- **What needs to be done**: Give again, word for word, every line in the entries below from the line with "Question. Indicate the black right gripper right" up to and including the line with "All answers in", and no other line.

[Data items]
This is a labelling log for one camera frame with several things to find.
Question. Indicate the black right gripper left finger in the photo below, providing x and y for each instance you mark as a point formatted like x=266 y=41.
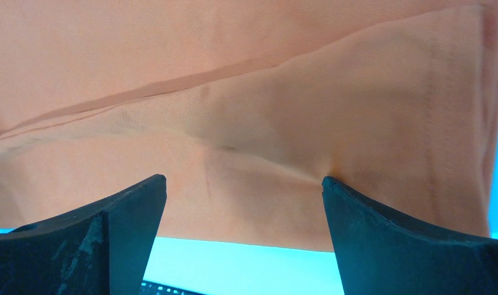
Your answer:
x=99 y=248

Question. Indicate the orange t shirt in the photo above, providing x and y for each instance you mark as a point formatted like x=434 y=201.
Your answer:
x=245 y=106

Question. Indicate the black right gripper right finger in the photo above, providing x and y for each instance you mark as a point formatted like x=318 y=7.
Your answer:
x=380 y=250

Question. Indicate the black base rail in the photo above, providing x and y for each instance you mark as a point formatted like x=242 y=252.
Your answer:
x=152 y=288

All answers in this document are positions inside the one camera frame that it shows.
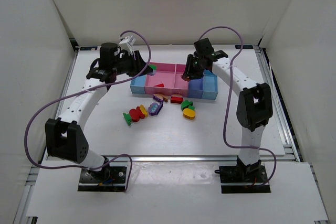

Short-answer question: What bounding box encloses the green square lego brick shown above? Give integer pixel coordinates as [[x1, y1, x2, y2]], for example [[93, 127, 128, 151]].
[[149, 64, 157, 71]]

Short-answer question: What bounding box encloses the yellow pineapple lego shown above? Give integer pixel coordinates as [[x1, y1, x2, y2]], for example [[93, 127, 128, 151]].
[[182, 106, 196, 120]]

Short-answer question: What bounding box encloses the yellow curved lego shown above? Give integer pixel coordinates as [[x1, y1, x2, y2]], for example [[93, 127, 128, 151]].
[[139, 104, 149, 118]]

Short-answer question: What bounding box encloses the green lego plate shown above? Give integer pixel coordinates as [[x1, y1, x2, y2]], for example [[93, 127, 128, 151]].
[[123, 113, 133, 126]]

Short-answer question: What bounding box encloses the red heart lego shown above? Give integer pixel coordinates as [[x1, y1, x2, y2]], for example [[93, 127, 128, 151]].
[[129, 106, 145, 122]]

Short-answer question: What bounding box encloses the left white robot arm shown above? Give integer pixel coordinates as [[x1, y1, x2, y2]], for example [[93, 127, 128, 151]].
[[45, 36, 153, 172]]

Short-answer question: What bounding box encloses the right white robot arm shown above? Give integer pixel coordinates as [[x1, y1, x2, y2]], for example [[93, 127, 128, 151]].
[[182, 38, 273, 173]]

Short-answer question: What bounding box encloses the small pink bin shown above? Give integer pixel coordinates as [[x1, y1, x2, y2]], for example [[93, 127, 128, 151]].
[[174, 64, 188, 97]]

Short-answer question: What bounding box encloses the dark blue bin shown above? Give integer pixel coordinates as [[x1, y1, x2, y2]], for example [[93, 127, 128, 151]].
[[188, 78, 203, 99]]

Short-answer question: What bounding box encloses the light blue left bin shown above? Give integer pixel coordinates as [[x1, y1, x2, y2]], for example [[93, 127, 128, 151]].
[[130, 75, 146, 94]]

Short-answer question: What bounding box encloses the light blue bin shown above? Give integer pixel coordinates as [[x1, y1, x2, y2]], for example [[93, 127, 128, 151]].
[[130, 75, 146, 94], [202, 70, 218, 100]]

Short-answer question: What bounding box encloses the large pink bin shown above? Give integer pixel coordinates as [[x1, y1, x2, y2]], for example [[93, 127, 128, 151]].
[[144, 62, 176, 95]]

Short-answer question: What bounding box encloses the light blue right bin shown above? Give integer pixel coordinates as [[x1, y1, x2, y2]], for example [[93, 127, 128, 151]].
[[202, 70, 218, 100]]

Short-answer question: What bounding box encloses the red lego brick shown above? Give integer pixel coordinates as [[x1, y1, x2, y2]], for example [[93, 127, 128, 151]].
[[170, 94, 183, 104]]

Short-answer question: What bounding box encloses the red wedge lego in bin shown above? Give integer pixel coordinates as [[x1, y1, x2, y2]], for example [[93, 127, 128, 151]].
[[154, 83, 165, 88]]

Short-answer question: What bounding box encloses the purple brown lego piece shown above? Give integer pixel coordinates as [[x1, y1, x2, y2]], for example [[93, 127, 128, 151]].
[[152, 93, 169, 102]]

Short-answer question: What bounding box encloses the purple flower lego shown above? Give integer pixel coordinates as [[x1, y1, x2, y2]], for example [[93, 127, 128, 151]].
[[148, 102, 163, 116]]

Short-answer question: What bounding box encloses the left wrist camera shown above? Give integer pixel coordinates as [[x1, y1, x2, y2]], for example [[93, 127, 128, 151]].
[[119, 36, 136, 54]]

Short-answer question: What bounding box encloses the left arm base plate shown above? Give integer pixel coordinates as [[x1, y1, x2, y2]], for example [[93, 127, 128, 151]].
[[77, 165, 128, 193]]

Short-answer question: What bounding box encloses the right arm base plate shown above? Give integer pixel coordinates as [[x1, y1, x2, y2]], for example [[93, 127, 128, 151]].
[[214, 165, 271, 194]]

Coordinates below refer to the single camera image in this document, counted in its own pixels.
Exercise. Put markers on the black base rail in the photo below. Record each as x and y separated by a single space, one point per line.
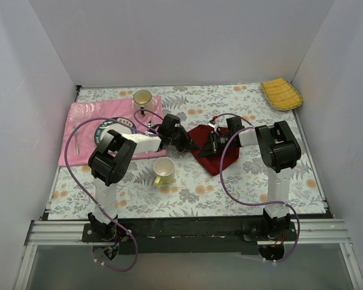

- **Answer for this exercise**:
Question. Indicate the black right gripper right finger in the photo above, providing x and y for each instance you mark as a point formatted like x=318 y=7.
Your answer:
x=380 y=250

Question. Indicate the black base rail in the photo above, providing x and y for each instance you mark as a point formatted like x=242 y=252.
Your answer:
x=152 y=288

All answers in this document are positions inside the one camera frame that it shows.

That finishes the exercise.